There is currently no fully biodegradable self-adhesive film and material therefor in the market, the most important reason being that no tackifying system capable of fully biodegradation has been found.
Disclosure of Invention
In order to overcome the defects of the prior art, one of the purposes of the invention is to provide a completely biodegradable self-adhesive film material. The film material has good effects on degradation performance, tensile strength and viscosity, can meet the use requirement and is superior to the industry standard.
The second purpose of the invention is to provide a preparation method of the completely biodegradable self-adhesive film material. The film material prepared by the process has good effects on degradation performance, tensile strength and viscosity, can meet the use requirement, is superior to the industry standard, has simple process operation and controllable conditions, and is suitable for industrial large-scale production.
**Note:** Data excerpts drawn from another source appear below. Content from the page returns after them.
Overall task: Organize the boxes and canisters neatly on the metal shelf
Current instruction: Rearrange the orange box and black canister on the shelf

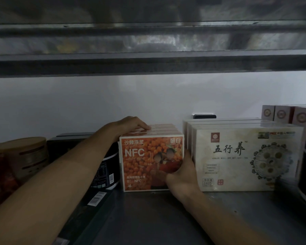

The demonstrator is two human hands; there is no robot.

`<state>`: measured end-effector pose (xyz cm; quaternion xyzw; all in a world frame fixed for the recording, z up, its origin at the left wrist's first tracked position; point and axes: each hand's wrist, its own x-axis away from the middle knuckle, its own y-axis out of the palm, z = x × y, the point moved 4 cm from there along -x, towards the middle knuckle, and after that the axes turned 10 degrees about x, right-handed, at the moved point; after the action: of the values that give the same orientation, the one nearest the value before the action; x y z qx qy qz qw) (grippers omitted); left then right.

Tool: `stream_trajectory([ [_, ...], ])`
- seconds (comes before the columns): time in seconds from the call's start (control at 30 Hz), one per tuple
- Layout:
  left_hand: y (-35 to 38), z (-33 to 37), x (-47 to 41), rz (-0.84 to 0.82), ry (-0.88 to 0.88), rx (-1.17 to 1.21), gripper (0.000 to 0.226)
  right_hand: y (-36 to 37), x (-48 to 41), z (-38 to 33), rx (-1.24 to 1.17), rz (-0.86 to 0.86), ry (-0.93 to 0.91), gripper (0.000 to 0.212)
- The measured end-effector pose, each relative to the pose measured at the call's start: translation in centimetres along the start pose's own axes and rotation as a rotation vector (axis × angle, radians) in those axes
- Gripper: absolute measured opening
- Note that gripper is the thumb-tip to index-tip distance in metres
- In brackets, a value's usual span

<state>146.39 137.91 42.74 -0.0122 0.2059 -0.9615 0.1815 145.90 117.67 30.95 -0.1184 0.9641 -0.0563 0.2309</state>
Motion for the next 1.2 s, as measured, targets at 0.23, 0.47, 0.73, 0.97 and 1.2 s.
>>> stream_trajectory([
  [0.23, 0.0, 0.1, 0.2, 0.008, -0.017, -0.023, 0.025, 0.0, 0.0, 0.0, -0.005, -0.025, 0.001, 0.089],
  [0.47, 0.0, 0.1, 0.3, 0.006, -0.027, -0.024, 0.025, -0.1, 0.1, -0.2, 0.015, -0.044, -0.001, 0.088],
  [0.73, 0.1, 0.8, 1.4, 0.089, 0.088, -0.049, 0.029, -0.3, 0.6, -0.6, 0.046, -0.054, 0.020, 0.090],
  [0.97, -0.6, 1.6, 3.1, 0.165, 0.208, -0.152, 0.035, -1.0, 2.0, -1.5, 0.204, -0.066, 0.048, 0.085],
  [1.2, -1.4, 1.2, 5.7, 0.118, 0.144, -0.080, 0.053, -0.9, 2.6, -2.3, 0.316, -0.067, 0.063, 0.081],
])
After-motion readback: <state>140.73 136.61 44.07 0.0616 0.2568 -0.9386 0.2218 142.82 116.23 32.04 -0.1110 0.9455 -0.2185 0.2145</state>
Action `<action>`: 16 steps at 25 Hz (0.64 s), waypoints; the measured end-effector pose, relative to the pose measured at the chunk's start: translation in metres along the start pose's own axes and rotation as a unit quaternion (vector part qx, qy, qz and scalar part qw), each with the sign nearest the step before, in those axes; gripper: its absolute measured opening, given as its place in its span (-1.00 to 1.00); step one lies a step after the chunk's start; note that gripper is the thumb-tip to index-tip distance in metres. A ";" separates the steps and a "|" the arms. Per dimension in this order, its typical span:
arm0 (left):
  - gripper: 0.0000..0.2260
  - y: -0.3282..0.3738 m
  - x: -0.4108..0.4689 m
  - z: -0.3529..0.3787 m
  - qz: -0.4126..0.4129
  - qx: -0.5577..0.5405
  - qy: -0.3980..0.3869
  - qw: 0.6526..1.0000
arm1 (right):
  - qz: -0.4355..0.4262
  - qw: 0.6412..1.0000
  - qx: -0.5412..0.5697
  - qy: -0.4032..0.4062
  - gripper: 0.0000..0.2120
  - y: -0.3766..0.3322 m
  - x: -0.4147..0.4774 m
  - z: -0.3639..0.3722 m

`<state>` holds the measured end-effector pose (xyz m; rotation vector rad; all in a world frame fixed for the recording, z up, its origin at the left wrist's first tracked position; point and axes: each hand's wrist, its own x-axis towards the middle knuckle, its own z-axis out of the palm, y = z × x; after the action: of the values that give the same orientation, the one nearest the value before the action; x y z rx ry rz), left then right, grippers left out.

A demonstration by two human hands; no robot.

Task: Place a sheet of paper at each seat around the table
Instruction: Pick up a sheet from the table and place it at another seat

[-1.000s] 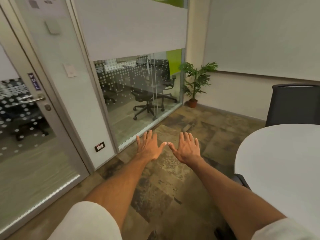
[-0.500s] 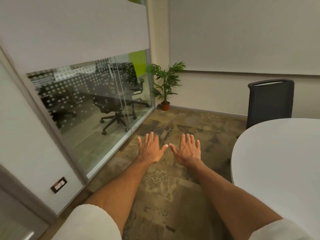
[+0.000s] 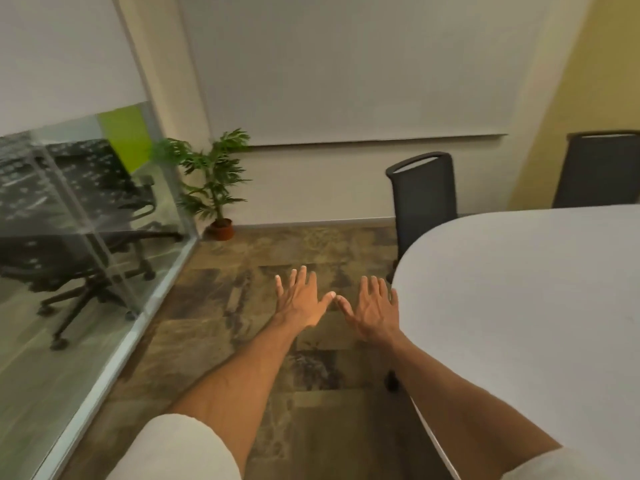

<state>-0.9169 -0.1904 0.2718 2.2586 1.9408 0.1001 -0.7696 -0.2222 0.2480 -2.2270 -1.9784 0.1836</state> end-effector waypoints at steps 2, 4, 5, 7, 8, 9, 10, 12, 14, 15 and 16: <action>-0.34 0.021 0.036 0.009 0.050 0.007 -0.009 0.999 | 0.047 0.999 -0.002 0.001 -0.22 0.023 0.023 0.004; -0.35 0.041 0.075 0.015 0.102 0.010 -0.018 0.995 | 0.096 0.995 -0.003 0.009 -0.22 0.043 0.048 0.007; -0.35 0.051 0.094 0.019 0.126 0.011 -0.024 0.992 | 0.120 0.993 -0.001 0.016 -0.23 0.053 0.058 0.008; -0.35 0.075 0.129 0.023 0.179 0.017 -0.031 0.983 | 0.174 0.984 0.005 0.033 -0.23 0.075 0.077 0.007; -0.34 0.087 0.145 0.024 0.203 0.019 -0.035 0.978 | 0.203 0.978 0.007 0.043 -0.23 0.085 0.084 0.006; -0.34 0.102 0.162 0.026 0.230 0.022 -0.040 0.972 | 0.236 0.970 0.010 0.056 -0.23 0.097 0.091 0.005; -0.34 0.115 0.176 0.029 0.253 0.024 -0.041 0.966 | 0.265 0.962 0.012 0.067 -0.23 0.107 0.096 0.003; -0.34 0.143 0.199 0.035 0.299 0.024 -0.046 0.953 | 0.316 0.945 0.017 0.081 -0.23 0.131 0.101 -0.002; -0.34 0.173 0.215 0.045 0.343 0.026 -0.059 0.937 | 0.358 0.929 0.020 0.093 -0.22 0.155 0.100 -0.006; -0.34 0.190 0.220 0.052 0.366 0.029 -0.060 0.928 | 0.379 0.920 0.020 0.101 -0.22 0.168 0.098 -0.007; -0.33 0.208 0.224 0.058 0.391 0.033 -0.062 0.918 | 0.398 0.911 0.020 0.106 -0.22 0.181 0.096 -0.009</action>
<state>-0.6703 -0.0039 0.2372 2.8545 0.8885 -0.0174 -0.5800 -0.1482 0.2220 -2.7449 -0.8588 0.0625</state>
One of the purposes of the invention is realized by adopting the following technical scheme: the completely biodegradable self-adhesive film material is prepared from the following components in parts by weight: 70-95 parts of one or more than two of PBAT, PHA, PCL, 0-20 parts of PLA, 1-5 parts of biodegradable penetrating fluid, 1-5 parts of biodegradable tackifying resin and 0.1-2 parts of antioxidant.
Further, the fully biodegradable self-adhesive film material is prepared from the following components in parts by weight: 80-95 parts of one or more than two of PBAT, PHA, PCL, 3-15 parts of PLA, 2-4 parts of biodegradable penetrating fluid, 2-4 parts of biodegradable tackifying resin and 0.2-1 part of antioxidant.
Further, the biodegradable penetrating fluid is selected from one or more than two of epoxy acetyl linolenate methyl ester, epoxy soybean oil, epoxy silkworm chrysalis butyl oleate, epoxy furfuryl butyl oleate, 9, 10-epoxy octyl stearate, epoxy octyl soyate, acetyl triethyl citrate, trioctyl citrate, tributyl citrate, acetyl tributyl citrate and acetyl trioctyl citrate.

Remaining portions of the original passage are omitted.